> TASK TO COMPLETE
Set the whole listing down again, word for word, with no pictures.

**** DATASET CONTENT

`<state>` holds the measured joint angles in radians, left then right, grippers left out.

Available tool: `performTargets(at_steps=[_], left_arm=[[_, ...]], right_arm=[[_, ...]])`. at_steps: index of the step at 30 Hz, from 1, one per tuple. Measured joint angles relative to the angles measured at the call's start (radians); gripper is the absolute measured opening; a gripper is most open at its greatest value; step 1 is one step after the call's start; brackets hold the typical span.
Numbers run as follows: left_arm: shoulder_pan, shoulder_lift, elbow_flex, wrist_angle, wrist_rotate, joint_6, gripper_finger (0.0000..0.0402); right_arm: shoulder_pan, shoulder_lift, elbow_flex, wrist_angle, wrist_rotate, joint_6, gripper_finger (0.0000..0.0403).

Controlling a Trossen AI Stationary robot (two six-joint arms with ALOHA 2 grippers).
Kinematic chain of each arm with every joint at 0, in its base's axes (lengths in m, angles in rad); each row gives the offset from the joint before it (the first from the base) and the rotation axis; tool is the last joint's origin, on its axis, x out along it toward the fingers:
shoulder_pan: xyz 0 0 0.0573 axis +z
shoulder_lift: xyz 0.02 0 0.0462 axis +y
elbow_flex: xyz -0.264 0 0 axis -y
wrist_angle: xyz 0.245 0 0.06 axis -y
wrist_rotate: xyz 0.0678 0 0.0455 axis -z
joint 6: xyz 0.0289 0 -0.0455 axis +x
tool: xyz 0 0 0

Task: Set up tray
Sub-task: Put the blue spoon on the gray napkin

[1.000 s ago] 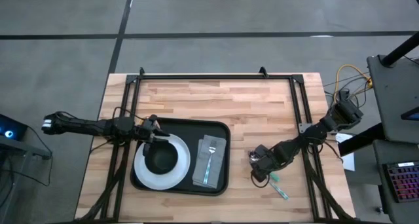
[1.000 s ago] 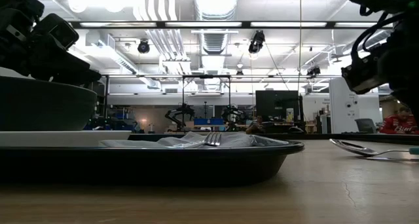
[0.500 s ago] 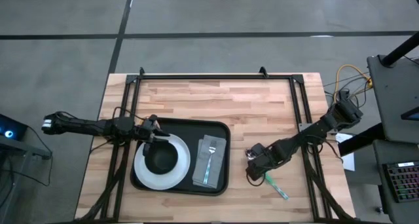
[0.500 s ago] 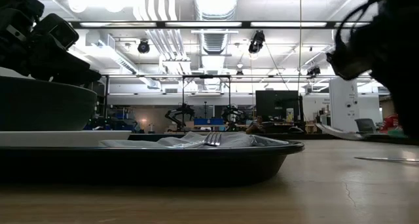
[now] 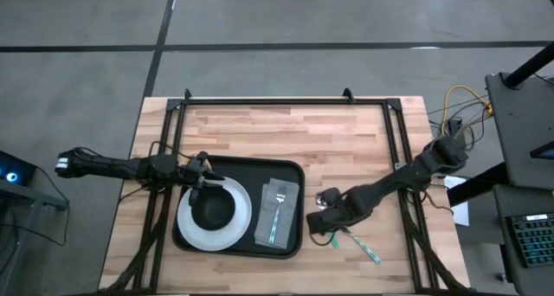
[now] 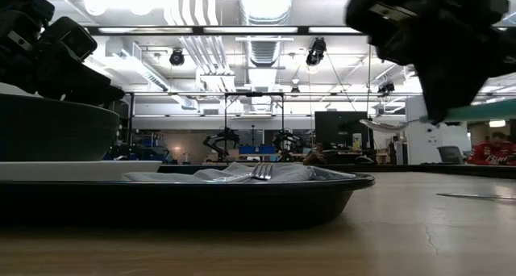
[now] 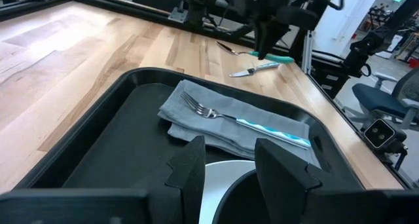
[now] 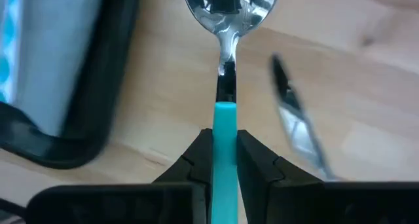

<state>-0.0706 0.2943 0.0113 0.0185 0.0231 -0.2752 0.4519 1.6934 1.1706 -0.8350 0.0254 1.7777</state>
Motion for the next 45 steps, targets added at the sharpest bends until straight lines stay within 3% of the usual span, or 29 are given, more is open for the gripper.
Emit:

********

> RESPONSE BELOW
`<state>` holds the measured joint angles in radians, left then right, grippers left out.

Available tool: `performTargets(at_steps=[_], left_arm=[[_, ...]], right_arm=[[_, ...]])`. at_steps: index of the step at 30 Hz, from 1, one per tuple. Measured joint angles relative to the angles measured at the call's start (radians); gripper is the absolute measured opening; a gripper is most open at its greatest value; step 1 is one step after the call's start; brackets hold the typical span.
Numbers run as follows: left_arm: shoulder_pan, shoulder_lift, elbow_flex, wrist_angle, wrist_rotate, joint_6, gripper_finger (0.0000..0.0402); right_arm: shoulder_pan, shoulder_lift, elbow_flex, wrist_angle, wrist_rotate, joint_6, gripper_finger (0.0000..0.0403).

Controlling a Trossen AI Stationary robot (two six-joint arms with ALOHA 2 grippers).
Kinematic chain of each arm with every joint at 0, in its base's axes (lengths in m, angles in rad); each row gives the offset from the joint before it (the first from the base) and the rotation axis; tool is the last joint's origin, on its axis, x out along it toward the fingers:
shoulder_pan: xyz 0 0 0.0573 axis +z
shoulder_lift: xyz 0.02 0 0.0462 axis +y
elbow_flex: xyz -0.264 0 0 axis -y
wrist_angle: xyz 0.245 0 0.06 axis -y
wrist_rotate: xyz 0.0678 0 0.0455 axis -z
joint 6: xyz 0.0289 0 -0.0455 axis +x
tool: xyz 0 0 0

Task: Set up tray
Sub-task: Put the blue spoon on the gray napkin

[1.000 s ago] 
[1.000 s ago] 
[0.500 s ago] 
[0.500 s ago] 
[now] 
[now] 
[now] 
[now] 

<state>-0.0706 0.2943 0.0113 0.0185 0.0231 -0.2752 0.4519 1.6934 1.1706 -0.8350 0.0254 1.7777</state>
Motion for the next 45 steps, targets added at the sharpest bends until straight lines stay within 3% of the usual span, or 29 are given, more is open for the gripper.
Emit:

Work on this exercise has been completed.